The information is based on a picture album in Japanese language, titled
Woodblock Prints: One Hundred Views of Eternal China
The author of the album is Junichi FUJIYAMA. The album shows all 100 prints and was meant as a reference catalog for the series.
The production of "Woodblock Prints: One Hundred Views of Eternal China" was started in 1980, and was finished in 1986.
It was a project between Japan and China following the conclusion of the Sino-Japanese Peace and Friendship Treaty of 1978. The relations between both countries have been a sensitive and difficult one due to the past, with the occupation of China in the 1930s and the atrocities committed by Japanese troops during that period.
The project began in April 1980 with the journey of a Chinese delegation of four persons from the Office of Chinese Arts & Crafts Promotion. After numerous discussions and meetings the delegations of both sides agreed to set up this project of a series of 100 woodblock prints titled "One Hundred Views of Eternal China."

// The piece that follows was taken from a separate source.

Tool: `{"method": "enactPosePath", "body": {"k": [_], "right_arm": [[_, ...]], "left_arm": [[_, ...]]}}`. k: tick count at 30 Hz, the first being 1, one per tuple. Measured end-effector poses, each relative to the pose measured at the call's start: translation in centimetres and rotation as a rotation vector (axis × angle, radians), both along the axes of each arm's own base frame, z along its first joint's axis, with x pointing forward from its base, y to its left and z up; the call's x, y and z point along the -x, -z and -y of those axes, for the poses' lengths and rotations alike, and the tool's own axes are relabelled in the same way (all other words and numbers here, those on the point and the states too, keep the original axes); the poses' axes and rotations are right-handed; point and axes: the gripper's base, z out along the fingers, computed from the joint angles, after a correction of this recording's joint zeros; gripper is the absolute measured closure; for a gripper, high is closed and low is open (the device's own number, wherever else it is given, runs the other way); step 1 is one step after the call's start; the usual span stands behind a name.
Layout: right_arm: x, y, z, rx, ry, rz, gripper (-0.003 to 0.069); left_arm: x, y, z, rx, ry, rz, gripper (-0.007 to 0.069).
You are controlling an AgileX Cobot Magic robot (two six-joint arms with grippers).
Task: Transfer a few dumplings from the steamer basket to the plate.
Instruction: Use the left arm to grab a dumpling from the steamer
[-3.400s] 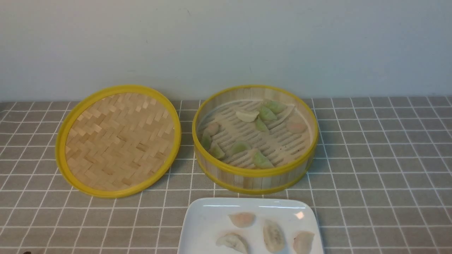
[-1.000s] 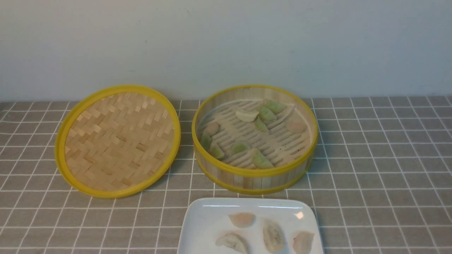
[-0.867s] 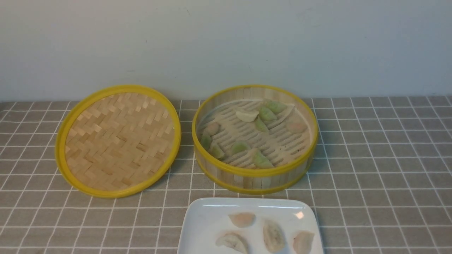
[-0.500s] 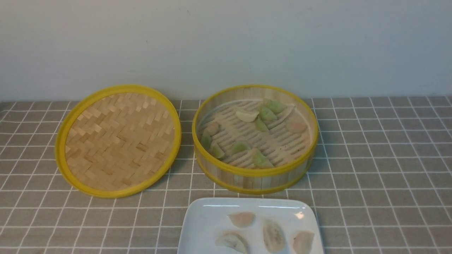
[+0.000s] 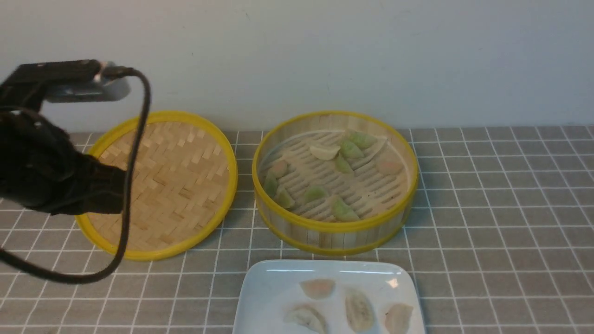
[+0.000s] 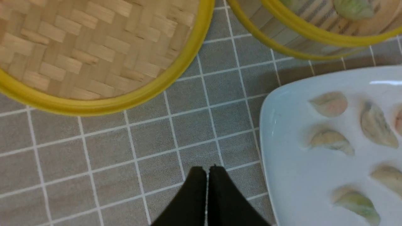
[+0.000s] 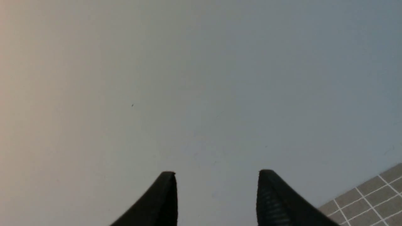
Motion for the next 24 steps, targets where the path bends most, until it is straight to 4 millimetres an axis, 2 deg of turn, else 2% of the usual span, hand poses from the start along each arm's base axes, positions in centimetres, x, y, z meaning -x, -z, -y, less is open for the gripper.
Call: {"method": "enactPosePath", "body": {"k": [3, 4, 5, 6, 7, 11, 13, 14, 15, 17, 21, 24], "right_arm": [[-0.2, -1.4, -0.3, 0.069, -0.031, -0.114, 0.0398], [-0.3, -1.5, -0.3, 0.074, -0.034, -0.133, 0.0403], [-0.7, -1.5, -0.5, 0.084, -0.050, -0.227, 0.0410], [-0.8, -1.5, -0.5, 0.086, -0.051, -0.239, 0.0410], [-1.2, -1.3, -0.6, 0.097, -0.068, -0.332, 0.0413], [-2.0, -1.6, -1.0, 0.172, -0.123, -0.520, 0.0428], [-2.5, -2.9, -1.6, 0.239, -0.216, -0.675, 0.0473], [-2.6, -3.0, -1.6, 0.245, -0.225, -0.689, 0.0479], [-3.2, -4.1, -2.1, 0.296, -0.307, -0.803, 0.0543], [-4.3, -5.3, -2.6, 0.339, -0.417, -0.943, 0.0625], [-6.1, -6.8, -3.0, 0.399, -0.522, -1.053, 0.0666], [-7.3, -7.3, -3.0, 0.414, -0.540, -1.070, 0.0671]], "left_arm": [[-2.5, 0.3, 3.1, -0.039, 0.107, -0.048, 0.0629], [-2.8, 0.3, 3.5, -0.046, 0.120, -0.052, 0.0629], [-4.0, 0.5, 5.2, -0.064, 0.176, -0.074, 0.0629], [-4.1, 0.6, 5.4, -0.067, 0.183, -0.075, 0.0629], [-5.5, 0.9, 7.5, -0.087, 0.245, -0.095, 0.0629], [-7.9, 1.9, 11.0, -0.103, 0.327, -0.126, 0.0629], [-9.2, 2.6, 12.8, -0.112, 0.365, -0.139, 0.0629], [-9.3, 2.7, 12.9, -0.113, 0.368, -0.141, 0.0629], [-10.6, 3.4, 14.5, -0.121, 0.404, -0.137, 0.0629], [-11.7, 3.9, 15.9, -0.126, 0.444, -0.119, 0.0629], [-13.6, 4.9, 18.0, -0.143, 0.521, -0.067, 0.0627], [-14.9, 5.9, 19.4, -0.148, 0.559, -0.033, 0.0605]]}}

After the end of the Cultural Revolution in China and the "after-waves" of the "Gang of Four" campaign, the climate in China had changed in all sections of life including the arts. At the same time the population in Japan had discovered a new interest in their Chinese neighbor.
Junichi Fujiyama describes the project as very difficult and time consuming.
"Both sides met and discussed the theme and the original meaning of this project numerous times in order to materialize the project. The impression was that despite the thousands of years of cultural, historical exchanges between China and Japan, we were still two different nations."
The two delegations agreed to separate the responsibilities. The woodblock creation should be done by China. The Japanese would take the part of selling and promoting the finished product. The prints should be sold as an album inside Japan.
Several leading Chinese printmaking artists were commissioned with the designs. Among them were Chen Yuqiang, Mo Ce and Zhang Baibo. Many of the print works are cooperative works by two artists.
When Chinese artists create a cooperative work, they do not sign the artwork side by side with their names. Rather they create a pseudonym, a new art name. The pseudonyms and the completely different writings/pronunciations of names in Japanese (the book documentation is solely in Japanese) and Chinese makes it a real pain to attribute the correct artist names to each art print.
After more than one month of hard effort by our Chinese partner and us, we could finally figure out the names and to our surprise there were many big names like for instance Mo Ce (represented in the collection Muban Foundation) or Chen Yuqiang or Zhang Baibo. Many of the artists were born in the 1930s and are mostly in retirment by now. Others have made an internationl career in the meantime like Zhang Baibo.
At that time NHK, the official Japanese TV channel, had broadcast several reports on the old "Silk Road" in China. The broadcasting had been very popular and had created a kind of "Silk Road" fad. Therefore the Chinese-Japanese project delegation decided to start the series with ten prints displaying views of the old silk road.
Woodblock Printing had originally been invented in China many, many centuries ago. From there the technique made its way to Japan, where it soon developed in the 18th and 19th century into the elaborate printing and art form that the whole world has appreciated so much after the opening of Japan after 1853.
Chinese woodblock printmaking has not been a straight-forward development. In the 18th and 19th century it existed mainly as Chinese folk art prints, commonly known as Chinese New Year prints. They are charming, but they lack the refinement of the Japanese prints.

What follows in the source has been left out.